**About this task:**
Of all the lines below, output only those starting at the one with "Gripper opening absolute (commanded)" and ending at the one with "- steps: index", both ends included, exactly as written.

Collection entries
===
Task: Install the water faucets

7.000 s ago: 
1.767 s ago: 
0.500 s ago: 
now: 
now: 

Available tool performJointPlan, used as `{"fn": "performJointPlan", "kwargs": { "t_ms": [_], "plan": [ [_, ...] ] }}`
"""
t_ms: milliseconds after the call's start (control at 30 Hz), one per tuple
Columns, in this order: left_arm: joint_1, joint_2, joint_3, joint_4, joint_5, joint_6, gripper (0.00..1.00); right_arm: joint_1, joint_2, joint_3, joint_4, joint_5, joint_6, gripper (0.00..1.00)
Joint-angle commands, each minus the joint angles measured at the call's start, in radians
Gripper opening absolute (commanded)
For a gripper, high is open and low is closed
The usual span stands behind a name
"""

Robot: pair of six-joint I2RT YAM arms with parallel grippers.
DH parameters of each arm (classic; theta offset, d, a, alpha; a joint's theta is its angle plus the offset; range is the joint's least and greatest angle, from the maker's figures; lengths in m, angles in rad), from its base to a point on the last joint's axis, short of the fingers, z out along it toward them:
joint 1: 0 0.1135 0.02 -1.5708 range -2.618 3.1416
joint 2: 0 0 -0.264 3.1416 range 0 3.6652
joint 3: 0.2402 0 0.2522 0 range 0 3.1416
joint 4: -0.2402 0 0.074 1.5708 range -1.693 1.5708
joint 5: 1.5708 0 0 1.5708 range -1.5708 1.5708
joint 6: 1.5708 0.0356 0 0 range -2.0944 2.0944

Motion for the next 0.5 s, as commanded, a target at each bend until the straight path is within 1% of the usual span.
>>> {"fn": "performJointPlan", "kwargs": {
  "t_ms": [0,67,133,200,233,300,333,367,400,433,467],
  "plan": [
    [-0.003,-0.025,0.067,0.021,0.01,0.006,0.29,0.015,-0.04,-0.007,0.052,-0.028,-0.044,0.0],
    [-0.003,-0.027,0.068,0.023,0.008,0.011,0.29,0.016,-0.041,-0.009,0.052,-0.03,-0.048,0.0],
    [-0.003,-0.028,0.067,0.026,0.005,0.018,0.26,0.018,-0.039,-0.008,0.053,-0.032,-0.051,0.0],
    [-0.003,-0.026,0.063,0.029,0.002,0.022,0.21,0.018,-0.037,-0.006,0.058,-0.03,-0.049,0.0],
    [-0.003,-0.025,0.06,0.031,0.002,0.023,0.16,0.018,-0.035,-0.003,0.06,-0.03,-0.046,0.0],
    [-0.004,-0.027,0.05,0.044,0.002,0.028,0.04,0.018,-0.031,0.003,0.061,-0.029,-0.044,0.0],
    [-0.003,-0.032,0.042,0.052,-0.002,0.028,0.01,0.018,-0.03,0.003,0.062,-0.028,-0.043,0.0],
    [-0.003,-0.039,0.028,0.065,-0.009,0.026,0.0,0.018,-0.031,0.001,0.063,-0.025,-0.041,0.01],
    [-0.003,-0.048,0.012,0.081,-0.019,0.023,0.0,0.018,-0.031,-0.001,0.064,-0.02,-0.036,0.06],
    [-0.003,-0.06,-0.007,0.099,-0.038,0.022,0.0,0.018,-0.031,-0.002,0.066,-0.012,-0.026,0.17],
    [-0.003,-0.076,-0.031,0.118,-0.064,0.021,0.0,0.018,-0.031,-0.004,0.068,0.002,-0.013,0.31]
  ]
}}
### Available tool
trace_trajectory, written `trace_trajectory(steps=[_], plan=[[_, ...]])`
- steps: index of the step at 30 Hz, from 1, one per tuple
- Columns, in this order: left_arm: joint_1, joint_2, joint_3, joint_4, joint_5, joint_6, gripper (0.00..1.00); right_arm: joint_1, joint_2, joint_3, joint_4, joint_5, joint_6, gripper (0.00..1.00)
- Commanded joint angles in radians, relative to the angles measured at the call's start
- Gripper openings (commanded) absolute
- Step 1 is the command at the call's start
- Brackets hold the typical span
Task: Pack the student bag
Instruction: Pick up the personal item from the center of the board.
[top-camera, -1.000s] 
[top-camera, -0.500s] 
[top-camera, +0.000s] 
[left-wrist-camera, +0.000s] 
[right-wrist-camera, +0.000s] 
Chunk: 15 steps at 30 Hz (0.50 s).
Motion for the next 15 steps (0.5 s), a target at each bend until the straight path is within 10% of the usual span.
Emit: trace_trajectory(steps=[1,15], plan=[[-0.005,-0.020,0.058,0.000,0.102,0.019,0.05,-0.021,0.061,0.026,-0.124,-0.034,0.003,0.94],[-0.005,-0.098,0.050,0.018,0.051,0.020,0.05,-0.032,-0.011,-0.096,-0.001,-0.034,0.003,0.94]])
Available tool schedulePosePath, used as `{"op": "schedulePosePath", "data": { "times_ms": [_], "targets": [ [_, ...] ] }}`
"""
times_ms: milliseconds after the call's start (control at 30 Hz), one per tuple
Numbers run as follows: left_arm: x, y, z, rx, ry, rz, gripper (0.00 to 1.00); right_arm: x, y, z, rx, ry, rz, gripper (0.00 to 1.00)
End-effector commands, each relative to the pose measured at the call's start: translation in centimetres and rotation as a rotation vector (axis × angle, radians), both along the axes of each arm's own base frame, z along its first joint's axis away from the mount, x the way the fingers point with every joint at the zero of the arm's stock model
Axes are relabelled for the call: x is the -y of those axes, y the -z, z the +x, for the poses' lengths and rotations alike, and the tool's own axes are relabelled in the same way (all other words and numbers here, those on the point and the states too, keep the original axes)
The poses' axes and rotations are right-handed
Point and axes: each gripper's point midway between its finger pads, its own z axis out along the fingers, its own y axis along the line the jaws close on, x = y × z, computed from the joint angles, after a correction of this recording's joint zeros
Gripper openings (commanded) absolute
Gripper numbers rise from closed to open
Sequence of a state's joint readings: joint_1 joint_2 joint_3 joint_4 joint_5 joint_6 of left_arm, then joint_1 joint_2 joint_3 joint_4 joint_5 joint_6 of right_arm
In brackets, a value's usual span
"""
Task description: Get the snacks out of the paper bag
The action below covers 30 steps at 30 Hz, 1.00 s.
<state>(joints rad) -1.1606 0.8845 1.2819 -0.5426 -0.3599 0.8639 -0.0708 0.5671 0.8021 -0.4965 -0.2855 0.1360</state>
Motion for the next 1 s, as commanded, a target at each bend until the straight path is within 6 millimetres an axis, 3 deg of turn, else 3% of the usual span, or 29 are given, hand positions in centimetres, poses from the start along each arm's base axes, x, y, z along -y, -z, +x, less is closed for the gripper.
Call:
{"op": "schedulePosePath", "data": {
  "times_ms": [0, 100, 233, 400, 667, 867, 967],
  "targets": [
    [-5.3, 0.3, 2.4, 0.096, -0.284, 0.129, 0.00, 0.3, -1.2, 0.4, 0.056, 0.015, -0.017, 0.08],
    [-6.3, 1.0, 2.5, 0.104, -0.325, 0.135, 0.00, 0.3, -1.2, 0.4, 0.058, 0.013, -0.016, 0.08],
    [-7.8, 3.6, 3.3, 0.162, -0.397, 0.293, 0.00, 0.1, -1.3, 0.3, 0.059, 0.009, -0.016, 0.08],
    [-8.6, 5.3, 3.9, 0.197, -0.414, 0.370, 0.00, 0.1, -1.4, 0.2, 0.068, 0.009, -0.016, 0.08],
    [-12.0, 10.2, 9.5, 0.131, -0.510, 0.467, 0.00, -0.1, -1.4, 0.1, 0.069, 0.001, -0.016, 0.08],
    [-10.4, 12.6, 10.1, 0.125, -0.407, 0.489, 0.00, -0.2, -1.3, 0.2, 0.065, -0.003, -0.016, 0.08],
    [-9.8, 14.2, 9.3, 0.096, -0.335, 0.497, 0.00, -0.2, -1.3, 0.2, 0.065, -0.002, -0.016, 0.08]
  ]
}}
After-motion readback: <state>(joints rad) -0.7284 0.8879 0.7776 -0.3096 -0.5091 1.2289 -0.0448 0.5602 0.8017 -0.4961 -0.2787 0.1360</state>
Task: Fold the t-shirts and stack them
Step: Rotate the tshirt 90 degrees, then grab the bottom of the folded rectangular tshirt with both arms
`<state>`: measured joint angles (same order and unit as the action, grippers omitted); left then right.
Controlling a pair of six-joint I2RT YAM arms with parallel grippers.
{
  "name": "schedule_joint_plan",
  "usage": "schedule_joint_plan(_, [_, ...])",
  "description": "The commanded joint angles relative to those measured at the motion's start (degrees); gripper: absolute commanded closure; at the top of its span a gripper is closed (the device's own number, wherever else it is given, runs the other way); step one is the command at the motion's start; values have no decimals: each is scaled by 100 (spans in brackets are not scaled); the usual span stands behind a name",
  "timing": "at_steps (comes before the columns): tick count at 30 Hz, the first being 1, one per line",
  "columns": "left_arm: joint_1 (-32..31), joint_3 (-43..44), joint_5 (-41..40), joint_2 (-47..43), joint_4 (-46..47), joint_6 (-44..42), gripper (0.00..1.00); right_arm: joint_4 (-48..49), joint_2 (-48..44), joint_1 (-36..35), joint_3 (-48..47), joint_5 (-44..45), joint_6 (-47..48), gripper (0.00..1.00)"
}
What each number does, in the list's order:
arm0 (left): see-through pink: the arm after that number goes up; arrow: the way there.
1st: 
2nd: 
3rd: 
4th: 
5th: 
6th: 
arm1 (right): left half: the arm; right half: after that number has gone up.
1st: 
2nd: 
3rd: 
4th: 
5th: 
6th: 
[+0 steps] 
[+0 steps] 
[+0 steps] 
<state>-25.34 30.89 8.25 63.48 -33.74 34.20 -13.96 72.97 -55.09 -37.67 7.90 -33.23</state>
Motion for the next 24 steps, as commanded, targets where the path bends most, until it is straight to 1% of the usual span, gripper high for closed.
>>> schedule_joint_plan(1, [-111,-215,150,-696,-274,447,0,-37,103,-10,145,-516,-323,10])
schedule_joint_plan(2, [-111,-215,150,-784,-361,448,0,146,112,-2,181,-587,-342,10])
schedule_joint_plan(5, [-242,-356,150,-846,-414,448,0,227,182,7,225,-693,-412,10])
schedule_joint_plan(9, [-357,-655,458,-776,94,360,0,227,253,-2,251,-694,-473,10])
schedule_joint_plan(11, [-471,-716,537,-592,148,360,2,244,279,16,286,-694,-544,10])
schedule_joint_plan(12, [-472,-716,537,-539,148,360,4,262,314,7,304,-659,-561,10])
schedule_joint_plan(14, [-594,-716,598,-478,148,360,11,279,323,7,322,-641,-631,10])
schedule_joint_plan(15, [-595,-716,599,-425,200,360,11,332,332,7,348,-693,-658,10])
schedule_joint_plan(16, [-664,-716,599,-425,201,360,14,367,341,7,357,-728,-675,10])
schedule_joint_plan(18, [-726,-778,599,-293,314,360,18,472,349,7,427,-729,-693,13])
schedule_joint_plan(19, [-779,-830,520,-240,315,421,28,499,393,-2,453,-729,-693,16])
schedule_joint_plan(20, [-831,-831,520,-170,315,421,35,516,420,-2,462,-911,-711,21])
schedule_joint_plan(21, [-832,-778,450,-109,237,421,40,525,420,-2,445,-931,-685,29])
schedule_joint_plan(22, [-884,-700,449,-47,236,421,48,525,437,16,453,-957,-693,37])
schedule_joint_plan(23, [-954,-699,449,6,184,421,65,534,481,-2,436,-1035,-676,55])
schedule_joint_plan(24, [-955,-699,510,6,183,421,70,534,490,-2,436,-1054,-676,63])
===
**Solved exercise:**
Gripper opening absolute (commanded)
For a gripper, high is open and low is closed
The usual span stands behind a name
"""

Robot: pair of six-joint I2RT YAM arms with parallel grippers.
DH parameters of each arm (classic; theta offset, d, a, alpha; a joint's theta is its angle plus the offset; range is the joint's least and greatest angle, from the maker's figures; lengths in m, angles in rad), from its base to a point on the last joint's axis, short of the fingers, z out along it toward them:
joint 1: 0 0.1135 0.02 -1.5708 range -2.618 3.1416
joint 2: 0 0 -0.264 3.1416 range 0 3.6652
joint 3: 0.2402 0 0.2522 0 range 0 3.1416
joint 4: -0.2402 0 0.074 1.5708 range -1.693 1.5708
joint 5: 1.5708 0 0 1.5708 range -1.5708 1.5708
joint 6: 1.5708 0.0356 0 0 range -2.0944 2.0944

Motion for the next 0.5 s, as commanded, a target at each bend until the straight path is within 1% of the usual span.
>>> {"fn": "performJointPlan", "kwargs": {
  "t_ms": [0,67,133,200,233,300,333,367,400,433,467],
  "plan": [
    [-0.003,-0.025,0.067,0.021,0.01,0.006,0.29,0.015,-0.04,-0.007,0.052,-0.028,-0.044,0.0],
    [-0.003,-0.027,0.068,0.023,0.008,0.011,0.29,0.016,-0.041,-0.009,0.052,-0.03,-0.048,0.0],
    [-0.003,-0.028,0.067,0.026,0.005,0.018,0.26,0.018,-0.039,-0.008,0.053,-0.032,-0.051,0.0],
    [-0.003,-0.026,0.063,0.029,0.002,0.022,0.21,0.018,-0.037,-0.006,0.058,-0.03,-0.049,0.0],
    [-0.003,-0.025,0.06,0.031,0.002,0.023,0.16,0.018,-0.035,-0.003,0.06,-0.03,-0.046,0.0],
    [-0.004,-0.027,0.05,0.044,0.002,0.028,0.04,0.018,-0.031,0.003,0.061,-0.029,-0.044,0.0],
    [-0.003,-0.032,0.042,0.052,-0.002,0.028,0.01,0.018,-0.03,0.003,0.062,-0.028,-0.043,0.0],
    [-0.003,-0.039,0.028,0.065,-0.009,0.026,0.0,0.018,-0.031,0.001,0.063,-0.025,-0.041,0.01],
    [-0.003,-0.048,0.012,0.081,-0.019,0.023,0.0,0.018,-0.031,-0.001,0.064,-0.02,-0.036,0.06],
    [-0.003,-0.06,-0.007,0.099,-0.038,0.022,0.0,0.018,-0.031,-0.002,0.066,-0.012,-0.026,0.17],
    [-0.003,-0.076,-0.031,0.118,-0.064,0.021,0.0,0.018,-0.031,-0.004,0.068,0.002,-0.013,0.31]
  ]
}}
### Available tool
trace_trajectory, written `trace_trajectory(steps=[_], plan=[[_, ...]])`
- steps: index of the step at 30 Hz, from 1, one per tuple

This output requires nothing further.